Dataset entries
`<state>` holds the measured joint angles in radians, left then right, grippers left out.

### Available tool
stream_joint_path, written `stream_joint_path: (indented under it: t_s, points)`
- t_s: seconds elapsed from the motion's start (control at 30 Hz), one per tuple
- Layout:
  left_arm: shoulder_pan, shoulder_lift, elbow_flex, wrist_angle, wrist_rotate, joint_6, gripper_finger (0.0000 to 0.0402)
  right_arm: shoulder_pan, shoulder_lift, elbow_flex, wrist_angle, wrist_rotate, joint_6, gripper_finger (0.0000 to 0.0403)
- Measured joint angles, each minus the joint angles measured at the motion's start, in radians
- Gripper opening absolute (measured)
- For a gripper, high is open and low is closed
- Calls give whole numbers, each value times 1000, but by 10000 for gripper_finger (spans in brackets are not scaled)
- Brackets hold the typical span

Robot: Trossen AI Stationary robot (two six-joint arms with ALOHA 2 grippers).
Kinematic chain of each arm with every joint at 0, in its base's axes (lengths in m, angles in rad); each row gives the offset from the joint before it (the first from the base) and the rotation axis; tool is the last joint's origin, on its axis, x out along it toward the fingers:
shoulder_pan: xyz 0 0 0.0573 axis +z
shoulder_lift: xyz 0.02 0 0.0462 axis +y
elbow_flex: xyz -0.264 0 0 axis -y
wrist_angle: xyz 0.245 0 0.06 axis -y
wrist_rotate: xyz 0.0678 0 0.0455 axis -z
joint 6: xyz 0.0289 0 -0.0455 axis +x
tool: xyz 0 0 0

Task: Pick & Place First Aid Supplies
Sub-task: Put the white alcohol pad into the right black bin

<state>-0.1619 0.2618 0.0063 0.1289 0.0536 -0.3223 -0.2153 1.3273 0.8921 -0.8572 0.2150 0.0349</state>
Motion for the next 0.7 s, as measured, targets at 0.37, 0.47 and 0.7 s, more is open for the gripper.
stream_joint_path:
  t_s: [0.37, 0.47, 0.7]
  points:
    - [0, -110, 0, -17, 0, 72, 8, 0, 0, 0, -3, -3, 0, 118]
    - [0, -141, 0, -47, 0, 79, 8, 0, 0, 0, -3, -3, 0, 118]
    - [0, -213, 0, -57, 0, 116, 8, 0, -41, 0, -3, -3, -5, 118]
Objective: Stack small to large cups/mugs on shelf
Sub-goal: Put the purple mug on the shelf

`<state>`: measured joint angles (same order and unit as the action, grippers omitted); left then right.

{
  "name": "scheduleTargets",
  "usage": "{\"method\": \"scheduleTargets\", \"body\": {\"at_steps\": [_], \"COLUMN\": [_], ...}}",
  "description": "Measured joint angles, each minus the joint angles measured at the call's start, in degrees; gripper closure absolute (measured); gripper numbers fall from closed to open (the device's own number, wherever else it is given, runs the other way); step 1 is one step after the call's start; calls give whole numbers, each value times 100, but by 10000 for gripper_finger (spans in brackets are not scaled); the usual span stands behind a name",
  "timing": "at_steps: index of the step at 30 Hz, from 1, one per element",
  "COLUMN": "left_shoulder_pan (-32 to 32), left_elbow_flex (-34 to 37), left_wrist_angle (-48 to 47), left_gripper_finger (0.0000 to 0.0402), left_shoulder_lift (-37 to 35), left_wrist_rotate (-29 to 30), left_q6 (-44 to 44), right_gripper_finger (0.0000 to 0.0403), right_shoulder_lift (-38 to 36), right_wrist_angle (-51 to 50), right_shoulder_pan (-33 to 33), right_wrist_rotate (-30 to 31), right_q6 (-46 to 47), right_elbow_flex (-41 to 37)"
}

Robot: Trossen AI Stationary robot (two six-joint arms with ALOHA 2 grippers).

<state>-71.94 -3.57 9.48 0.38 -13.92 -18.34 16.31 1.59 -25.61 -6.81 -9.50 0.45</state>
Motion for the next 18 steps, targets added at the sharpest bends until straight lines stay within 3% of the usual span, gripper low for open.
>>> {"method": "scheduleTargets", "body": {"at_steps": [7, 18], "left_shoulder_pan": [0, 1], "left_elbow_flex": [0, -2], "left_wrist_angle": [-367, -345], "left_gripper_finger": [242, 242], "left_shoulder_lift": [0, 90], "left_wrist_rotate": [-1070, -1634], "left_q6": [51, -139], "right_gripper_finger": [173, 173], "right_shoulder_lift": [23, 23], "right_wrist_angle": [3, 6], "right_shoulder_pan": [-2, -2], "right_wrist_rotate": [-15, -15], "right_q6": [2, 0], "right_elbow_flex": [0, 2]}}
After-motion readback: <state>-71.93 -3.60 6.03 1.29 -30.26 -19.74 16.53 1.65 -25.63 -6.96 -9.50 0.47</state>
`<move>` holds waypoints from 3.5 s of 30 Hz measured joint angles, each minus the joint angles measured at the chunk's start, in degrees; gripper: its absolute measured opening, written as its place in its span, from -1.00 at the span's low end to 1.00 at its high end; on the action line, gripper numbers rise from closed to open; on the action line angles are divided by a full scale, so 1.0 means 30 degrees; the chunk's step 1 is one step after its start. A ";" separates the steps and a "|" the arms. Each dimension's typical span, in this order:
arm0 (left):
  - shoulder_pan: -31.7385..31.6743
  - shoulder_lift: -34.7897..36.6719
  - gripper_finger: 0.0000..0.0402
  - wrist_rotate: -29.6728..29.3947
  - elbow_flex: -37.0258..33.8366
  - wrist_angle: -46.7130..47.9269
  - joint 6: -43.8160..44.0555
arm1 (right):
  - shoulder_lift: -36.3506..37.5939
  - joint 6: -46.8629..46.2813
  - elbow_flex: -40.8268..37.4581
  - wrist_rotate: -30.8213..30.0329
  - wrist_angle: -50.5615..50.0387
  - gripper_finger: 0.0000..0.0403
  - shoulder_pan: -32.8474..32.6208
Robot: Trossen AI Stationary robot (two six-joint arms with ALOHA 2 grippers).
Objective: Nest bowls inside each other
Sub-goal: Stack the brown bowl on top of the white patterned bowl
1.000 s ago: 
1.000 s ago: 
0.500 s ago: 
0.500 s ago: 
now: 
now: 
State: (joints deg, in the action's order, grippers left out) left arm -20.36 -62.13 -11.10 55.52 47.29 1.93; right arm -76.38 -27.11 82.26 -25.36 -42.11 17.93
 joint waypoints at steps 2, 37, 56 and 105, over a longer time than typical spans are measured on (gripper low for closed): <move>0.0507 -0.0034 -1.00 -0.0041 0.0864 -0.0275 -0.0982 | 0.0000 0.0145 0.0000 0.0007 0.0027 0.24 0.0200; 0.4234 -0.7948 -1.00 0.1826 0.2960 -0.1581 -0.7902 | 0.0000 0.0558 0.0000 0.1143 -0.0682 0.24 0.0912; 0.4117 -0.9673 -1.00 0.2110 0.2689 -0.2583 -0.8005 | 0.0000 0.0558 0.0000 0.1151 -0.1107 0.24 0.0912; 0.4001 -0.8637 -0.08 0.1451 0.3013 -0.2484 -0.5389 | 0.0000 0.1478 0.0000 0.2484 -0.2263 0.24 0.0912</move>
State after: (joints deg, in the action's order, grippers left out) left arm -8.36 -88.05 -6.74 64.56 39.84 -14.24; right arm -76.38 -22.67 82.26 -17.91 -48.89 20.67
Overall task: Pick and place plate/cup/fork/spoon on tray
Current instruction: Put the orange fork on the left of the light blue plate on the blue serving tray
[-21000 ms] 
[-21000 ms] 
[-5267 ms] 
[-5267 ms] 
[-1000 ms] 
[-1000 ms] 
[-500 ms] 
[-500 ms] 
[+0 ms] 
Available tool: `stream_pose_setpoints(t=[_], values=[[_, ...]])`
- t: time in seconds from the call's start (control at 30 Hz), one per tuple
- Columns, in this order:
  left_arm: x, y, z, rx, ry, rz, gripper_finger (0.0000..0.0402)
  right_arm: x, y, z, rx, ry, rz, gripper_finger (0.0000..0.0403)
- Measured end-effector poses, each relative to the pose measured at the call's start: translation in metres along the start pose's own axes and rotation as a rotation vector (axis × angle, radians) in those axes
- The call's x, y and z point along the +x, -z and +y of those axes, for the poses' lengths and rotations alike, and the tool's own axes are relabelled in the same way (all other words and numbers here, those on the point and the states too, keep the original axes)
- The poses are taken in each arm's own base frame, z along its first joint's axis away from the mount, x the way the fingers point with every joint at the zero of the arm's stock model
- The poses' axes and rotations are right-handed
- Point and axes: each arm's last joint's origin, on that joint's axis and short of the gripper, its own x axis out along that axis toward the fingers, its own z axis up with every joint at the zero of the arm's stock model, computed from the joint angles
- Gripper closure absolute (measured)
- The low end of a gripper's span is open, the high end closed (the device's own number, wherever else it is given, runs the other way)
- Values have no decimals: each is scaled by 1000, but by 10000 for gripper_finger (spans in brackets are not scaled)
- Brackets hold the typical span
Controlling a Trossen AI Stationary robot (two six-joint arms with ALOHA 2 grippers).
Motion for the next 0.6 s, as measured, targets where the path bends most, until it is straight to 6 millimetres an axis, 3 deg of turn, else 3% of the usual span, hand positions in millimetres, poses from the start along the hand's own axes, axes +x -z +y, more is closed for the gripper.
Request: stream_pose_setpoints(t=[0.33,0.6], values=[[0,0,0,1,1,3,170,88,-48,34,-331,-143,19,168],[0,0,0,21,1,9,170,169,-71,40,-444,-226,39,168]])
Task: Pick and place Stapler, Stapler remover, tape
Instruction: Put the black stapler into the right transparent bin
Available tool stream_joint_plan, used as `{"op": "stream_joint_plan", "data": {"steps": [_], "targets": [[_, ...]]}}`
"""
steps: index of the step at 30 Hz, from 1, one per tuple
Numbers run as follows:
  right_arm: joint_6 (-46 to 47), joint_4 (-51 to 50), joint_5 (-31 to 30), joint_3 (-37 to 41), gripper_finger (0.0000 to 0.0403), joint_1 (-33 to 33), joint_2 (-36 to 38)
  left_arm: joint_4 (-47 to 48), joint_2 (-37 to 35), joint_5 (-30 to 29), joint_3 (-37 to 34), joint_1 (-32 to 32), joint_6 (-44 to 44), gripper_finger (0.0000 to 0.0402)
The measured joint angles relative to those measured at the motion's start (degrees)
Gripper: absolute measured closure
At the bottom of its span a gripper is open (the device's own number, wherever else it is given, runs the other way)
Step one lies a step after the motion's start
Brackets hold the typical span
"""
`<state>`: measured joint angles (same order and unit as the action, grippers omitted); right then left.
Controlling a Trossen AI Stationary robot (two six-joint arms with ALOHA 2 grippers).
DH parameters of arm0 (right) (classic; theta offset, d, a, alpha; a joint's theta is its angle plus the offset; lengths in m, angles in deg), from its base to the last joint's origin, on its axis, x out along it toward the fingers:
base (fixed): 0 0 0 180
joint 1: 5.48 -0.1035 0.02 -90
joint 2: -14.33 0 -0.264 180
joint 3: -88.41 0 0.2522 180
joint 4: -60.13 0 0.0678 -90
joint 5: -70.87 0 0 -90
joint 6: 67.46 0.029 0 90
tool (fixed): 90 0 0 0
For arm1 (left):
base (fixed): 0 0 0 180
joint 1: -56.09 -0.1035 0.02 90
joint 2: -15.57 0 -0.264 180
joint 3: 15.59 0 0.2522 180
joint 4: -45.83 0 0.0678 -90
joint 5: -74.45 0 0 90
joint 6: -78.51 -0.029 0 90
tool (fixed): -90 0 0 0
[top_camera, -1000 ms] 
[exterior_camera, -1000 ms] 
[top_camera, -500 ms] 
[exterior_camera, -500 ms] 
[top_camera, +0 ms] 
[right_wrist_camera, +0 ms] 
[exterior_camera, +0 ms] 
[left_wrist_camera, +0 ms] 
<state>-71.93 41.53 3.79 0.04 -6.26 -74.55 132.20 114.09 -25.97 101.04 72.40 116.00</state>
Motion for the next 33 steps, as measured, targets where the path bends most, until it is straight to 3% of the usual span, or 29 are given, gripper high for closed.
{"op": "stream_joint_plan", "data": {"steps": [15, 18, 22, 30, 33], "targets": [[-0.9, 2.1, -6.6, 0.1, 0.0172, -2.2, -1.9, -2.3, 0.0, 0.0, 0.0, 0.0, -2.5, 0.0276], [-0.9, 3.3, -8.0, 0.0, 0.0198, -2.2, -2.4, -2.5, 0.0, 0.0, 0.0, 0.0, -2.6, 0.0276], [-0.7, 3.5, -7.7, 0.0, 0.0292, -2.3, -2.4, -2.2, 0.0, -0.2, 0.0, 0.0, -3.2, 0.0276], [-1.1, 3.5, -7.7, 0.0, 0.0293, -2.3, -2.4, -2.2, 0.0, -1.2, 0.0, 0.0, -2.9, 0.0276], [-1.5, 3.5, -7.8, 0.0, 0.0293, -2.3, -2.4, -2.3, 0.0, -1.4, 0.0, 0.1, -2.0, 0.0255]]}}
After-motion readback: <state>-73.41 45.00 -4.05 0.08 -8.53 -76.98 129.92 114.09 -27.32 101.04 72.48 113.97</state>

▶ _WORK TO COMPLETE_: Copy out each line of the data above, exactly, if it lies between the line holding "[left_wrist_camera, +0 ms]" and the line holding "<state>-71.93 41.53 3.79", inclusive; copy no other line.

▶ _SOLUTION_:
[left_wrist_camera, +0 ms] 
<state>-71.93 41.53 3.79 0.04 -6.26 -74.55 132.20 114.09 -25.97 101.04 72.40 116.00</state>

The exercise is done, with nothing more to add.